Your instructions: Give all of the data below again exactly, and drop the images.

Data extract:
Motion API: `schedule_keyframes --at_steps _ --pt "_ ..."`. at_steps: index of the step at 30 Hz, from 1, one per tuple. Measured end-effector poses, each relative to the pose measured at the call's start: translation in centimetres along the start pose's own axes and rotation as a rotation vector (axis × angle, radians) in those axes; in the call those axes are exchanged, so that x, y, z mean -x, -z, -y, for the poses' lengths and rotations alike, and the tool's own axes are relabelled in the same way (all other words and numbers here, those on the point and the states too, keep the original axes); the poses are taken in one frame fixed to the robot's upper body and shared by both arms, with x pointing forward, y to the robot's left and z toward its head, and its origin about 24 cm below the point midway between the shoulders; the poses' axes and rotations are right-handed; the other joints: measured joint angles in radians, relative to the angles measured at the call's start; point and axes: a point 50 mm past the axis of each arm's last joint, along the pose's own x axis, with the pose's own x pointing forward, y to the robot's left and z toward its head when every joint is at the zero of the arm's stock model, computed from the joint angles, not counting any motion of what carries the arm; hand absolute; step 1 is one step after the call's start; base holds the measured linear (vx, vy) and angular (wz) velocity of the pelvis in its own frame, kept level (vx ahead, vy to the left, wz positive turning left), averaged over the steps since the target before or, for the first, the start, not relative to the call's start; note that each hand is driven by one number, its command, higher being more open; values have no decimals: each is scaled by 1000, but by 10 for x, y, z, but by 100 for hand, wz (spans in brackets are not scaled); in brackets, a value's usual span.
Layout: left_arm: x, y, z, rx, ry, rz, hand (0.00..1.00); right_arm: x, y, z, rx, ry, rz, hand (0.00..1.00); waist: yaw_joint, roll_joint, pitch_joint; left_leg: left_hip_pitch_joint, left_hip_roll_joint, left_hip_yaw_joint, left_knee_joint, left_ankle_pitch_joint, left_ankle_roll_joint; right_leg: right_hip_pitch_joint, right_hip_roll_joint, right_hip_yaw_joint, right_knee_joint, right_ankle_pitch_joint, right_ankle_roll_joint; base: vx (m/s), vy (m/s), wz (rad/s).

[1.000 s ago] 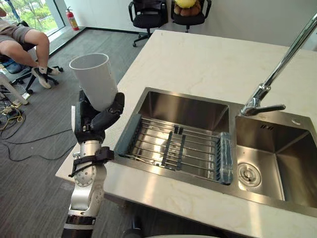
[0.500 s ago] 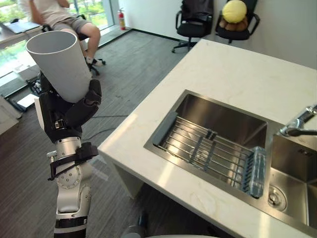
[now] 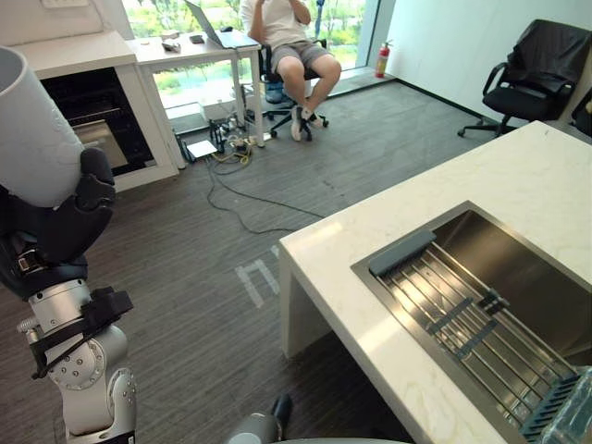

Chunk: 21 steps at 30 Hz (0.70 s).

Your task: Walk over to the sink, pick up the cup, carry it to the dishwasher, place the cup inside the dishwasher, then close the dishwasher door

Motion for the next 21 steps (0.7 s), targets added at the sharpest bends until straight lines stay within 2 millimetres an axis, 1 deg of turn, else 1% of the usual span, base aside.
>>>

Answer for this exercise:
Motion API: `schedule_keyframes --at_steps _ --pt "_ ..."`. at_steps: index of the step at 30 Hz, from 1, one per tuple. Measured end-effector poses, each relative to the pose measured at the call's start: translation in centimetres along the start pose's own axes and rotation as a rotation vector (axis × angle, radians) in those axes; in the call those axes are exchanged, so that x, y, z mean -x, -z, -y, for the poses' lengths and rotations alike, and the tool's own axes are relabelled in the same way (all other words and numbers here, those on the point and the states too, keep the original axes); the poses are taken in one frame fixed to the robot's upper body and shared by both arms, with x pointing forward, y to the robot's left and z toward its head, and its origin about 24 cm below the point midway between the shoulders; the poses' axes and rotations are right-handed; the other joints: measured joint angles in radians, relative to the angles measured at the call's start; point and axes: a point 50 mm past the axis of each arm's last joint, along the pose's own x axis, with the pose's own x pointing forward, y to the robot's left and z toward its head when every joint is at the zero of the arm's stock model, computed from the joint angles, not counting any motion of what carries the arm; hand absolute; step 1 is one step after the call's start; base holds the measured linear (vx, vy) and angular (wz) velocity of the pelvis in its own frame, kept level (vx ahead, vy to the left, wz positive turning left), averaged over the steps since the target before or, for the first, the start, not relative to the call's start; note that each hand is driven by one number, its command, higher being more open; values have no decimals: each is scaled by 1000, but by 10 for x, y, z, but by 100 for hand, wz (spans in brackets are not scaled); in brackets, a value's usual span.
Layout: left_arm: x, y, z, rx, ry, rz, hand (0.00..1.00); right_arm: x, y, z, rx, ry, rz, hand (0.00..1.00); waist: yaw_joint, roll_joint, pitch_joint; left_leg: left_hip_pitch_joint, left_hip_roll_joint, left_hip_yaw_joint, left_knee_joint, left_ankle_pitch_joint, left_ankle_roll_joint; right_leg: right_hip_pitch_joint, right_hip_roll_joint, right_hip_yaw_joint, right_knee_joint, right_ankle_pitch_joint, right_ankle_roll_joint; base: vx (m/s), vy (m/s), wz (rad/s).

[1.000 s ago] 
[0.500 s ago] 
[now] 

Chunk: 21 steps at 30 Hz (0.70 s).

Your task: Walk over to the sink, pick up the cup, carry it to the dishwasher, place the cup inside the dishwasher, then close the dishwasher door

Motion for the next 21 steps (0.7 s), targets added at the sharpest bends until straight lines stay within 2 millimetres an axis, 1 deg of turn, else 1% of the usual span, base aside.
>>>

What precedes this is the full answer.